■ ASSIGNMENT ■
The reply to the records below should contain exactly the lines from the line with "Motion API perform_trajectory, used" through the line with "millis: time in", and nothing besides.

■ SUPPLIED ENTRIES ■

Content starts

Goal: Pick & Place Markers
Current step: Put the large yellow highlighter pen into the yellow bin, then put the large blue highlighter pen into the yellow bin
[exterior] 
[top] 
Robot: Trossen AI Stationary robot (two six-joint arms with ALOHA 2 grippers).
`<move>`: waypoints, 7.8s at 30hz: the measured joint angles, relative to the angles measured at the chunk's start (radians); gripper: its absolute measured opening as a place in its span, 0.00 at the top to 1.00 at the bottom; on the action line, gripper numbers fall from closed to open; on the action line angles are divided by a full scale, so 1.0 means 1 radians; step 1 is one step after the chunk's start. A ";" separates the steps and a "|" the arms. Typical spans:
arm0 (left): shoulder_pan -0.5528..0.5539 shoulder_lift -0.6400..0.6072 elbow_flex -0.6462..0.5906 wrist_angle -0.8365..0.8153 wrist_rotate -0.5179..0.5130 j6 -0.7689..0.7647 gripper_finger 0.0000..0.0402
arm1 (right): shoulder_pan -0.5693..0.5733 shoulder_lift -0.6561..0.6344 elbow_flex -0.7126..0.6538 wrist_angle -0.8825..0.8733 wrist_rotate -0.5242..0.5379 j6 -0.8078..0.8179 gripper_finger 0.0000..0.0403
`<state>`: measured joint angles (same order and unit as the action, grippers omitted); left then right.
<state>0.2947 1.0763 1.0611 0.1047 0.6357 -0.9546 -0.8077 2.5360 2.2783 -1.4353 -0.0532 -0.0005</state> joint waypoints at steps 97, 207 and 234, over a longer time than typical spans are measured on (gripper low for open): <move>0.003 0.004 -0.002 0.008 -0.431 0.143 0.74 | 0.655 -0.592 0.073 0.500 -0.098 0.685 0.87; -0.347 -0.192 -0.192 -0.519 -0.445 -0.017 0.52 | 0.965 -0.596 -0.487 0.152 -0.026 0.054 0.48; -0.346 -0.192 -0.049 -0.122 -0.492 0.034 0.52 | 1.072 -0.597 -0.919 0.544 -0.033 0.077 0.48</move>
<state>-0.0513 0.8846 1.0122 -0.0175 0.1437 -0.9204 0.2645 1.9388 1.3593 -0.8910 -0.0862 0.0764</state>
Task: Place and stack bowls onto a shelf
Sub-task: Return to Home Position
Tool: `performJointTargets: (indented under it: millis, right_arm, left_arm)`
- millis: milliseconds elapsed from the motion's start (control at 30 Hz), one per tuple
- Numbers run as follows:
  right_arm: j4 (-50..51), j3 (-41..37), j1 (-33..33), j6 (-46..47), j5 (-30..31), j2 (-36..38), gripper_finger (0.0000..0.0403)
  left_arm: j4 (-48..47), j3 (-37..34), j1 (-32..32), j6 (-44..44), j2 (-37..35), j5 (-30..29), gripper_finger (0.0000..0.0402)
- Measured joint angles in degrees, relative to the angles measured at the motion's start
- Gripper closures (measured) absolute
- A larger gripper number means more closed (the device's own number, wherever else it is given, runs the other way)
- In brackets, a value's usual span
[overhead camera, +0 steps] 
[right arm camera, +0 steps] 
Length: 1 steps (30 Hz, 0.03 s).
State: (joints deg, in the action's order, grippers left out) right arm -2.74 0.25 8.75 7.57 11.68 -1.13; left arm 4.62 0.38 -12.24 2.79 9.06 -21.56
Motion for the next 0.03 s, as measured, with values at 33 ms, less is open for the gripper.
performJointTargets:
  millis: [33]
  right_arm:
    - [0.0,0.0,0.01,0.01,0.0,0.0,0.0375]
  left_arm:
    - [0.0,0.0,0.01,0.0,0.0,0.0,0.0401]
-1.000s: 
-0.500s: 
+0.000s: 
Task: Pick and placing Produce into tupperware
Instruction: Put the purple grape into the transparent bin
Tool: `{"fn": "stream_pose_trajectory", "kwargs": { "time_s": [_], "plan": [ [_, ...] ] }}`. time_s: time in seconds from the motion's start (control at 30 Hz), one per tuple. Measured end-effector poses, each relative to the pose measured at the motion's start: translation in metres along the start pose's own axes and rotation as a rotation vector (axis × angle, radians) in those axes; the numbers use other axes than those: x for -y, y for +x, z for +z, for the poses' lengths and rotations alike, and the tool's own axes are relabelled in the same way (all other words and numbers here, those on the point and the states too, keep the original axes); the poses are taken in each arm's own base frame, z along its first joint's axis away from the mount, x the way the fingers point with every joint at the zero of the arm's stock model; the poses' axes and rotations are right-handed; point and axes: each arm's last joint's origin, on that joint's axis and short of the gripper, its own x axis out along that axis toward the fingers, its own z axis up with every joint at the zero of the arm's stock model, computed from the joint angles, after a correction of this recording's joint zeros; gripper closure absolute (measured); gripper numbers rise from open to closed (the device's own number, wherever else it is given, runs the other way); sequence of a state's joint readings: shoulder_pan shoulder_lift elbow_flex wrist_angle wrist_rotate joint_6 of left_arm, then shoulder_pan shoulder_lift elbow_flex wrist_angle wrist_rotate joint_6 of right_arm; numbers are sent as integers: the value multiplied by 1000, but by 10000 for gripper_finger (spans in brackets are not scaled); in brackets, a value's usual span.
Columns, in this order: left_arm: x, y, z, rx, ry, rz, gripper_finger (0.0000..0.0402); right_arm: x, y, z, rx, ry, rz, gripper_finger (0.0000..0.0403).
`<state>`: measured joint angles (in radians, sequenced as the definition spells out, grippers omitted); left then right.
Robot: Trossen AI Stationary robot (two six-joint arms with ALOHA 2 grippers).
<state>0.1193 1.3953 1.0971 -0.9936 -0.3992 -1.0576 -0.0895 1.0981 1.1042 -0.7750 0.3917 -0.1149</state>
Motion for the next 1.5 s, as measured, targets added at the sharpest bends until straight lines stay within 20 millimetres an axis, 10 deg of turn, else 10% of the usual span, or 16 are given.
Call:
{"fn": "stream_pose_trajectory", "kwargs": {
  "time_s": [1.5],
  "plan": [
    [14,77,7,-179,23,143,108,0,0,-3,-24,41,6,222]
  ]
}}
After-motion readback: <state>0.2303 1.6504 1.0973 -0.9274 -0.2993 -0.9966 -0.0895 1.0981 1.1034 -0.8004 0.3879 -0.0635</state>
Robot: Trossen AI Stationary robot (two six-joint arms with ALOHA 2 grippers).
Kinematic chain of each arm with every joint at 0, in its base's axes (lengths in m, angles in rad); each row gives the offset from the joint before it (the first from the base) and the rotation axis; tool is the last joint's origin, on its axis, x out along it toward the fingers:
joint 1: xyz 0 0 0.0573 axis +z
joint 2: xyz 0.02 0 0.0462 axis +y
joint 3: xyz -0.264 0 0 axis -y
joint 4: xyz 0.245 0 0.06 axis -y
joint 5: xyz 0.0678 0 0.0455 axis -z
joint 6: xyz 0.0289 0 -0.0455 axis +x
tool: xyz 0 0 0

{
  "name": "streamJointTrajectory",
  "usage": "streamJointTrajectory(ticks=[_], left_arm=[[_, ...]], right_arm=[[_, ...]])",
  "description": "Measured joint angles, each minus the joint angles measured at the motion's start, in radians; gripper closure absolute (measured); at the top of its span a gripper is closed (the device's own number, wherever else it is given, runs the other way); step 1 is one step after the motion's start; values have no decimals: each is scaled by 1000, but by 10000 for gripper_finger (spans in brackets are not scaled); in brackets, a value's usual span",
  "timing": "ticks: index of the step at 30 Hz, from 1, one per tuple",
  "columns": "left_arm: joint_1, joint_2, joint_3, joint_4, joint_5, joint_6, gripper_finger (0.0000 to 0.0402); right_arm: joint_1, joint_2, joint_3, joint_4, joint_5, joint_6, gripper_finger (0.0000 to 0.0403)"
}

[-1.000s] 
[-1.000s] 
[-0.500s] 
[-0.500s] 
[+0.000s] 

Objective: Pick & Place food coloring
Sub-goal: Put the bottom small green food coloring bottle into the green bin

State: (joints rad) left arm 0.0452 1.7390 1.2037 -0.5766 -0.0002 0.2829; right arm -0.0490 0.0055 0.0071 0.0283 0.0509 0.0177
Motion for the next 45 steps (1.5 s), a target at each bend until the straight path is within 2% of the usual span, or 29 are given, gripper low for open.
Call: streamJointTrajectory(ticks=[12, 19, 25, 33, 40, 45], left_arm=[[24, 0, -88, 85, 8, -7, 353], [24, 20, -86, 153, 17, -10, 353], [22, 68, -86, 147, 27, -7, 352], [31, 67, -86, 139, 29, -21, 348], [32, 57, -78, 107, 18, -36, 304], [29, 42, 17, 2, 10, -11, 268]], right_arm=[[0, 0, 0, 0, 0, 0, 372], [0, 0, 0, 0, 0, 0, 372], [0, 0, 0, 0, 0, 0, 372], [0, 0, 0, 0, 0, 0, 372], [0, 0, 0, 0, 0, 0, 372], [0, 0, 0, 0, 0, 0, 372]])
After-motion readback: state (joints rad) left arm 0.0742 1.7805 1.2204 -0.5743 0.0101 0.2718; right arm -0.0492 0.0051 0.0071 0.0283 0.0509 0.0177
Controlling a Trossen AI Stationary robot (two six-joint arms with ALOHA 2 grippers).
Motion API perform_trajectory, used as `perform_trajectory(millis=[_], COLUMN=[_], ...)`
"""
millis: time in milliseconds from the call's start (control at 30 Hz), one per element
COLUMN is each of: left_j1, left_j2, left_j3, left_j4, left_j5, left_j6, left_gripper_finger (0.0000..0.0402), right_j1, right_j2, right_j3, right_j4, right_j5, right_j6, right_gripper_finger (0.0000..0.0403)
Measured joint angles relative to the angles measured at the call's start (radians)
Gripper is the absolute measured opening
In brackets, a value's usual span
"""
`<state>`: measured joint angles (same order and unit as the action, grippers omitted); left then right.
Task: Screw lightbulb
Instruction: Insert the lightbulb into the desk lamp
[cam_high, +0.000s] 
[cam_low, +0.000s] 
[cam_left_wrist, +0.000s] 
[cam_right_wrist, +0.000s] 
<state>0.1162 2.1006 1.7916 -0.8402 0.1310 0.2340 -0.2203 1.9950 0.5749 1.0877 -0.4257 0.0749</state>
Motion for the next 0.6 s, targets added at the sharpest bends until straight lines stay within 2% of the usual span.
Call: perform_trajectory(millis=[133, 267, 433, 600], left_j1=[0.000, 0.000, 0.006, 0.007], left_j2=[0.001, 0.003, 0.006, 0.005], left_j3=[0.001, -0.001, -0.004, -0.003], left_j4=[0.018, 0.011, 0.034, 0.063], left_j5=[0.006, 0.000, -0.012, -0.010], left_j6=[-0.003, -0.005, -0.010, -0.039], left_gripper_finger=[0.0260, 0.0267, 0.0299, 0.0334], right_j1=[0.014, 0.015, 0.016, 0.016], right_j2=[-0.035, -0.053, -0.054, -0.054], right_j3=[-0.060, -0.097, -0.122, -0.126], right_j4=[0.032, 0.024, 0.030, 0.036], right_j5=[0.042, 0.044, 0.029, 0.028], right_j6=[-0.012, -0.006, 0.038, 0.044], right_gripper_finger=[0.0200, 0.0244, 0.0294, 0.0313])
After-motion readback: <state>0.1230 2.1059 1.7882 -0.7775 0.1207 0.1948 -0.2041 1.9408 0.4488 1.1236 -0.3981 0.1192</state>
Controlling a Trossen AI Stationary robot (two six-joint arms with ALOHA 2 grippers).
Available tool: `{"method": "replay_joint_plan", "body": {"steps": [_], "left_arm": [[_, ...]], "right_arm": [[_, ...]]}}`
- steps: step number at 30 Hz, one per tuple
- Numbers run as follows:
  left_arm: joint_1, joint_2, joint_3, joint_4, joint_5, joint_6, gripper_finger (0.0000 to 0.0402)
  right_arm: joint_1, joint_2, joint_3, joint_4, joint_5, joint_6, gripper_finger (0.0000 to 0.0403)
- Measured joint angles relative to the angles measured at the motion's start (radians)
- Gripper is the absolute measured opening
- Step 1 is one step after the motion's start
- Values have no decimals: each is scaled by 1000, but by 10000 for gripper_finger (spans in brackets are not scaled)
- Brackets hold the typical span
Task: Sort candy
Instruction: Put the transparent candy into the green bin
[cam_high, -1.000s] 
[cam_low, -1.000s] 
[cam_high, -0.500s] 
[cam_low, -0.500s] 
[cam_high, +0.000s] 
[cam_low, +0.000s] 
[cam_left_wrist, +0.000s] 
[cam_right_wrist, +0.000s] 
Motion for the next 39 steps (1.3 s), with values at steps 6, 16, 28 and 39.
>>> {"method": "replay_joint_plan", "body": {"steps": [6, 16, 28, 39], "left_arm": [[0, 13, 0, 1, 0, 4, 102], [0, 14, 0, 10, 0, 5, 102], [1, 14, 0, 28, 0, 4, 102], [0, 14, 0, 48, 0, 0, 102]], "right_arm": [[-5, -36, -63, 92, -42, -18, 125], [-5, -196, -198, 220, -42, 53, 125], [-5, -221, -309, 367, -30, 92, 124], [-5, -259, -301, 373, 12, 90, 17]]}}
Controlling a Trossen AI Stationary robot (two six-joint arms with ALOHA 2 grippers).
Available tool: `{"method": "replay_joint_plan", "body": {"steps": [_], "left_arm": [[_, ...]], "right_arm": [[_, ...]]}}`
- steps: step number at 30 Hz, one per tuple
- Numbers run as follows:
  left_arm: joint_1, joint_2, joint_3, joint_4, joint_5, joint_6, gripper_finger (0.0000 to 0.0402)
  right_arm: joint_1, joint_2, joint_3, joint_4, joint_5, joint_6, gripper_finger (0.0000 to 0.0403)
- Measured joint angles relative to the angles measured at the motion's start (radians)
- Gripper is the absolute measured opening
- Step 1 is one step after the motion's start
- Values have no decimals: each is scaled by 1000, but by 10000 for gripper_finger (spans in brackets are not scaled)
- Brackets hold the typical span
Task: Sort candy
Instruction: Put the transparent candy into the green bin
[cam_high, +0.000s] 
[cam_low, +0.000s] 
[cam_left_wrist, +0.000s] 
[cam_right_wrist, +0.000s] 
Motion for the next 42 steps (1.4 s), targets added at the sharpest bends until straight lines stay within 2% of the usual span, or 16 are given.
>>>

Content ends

■ TASK OUTPUT ■
Motion API perform_trajectory, used as `perform_trajectory(millis=[_], COLUMN=[_], ...)`
"""
millis: time in milliseconds from the call's start (control at 30 Hz), one per element

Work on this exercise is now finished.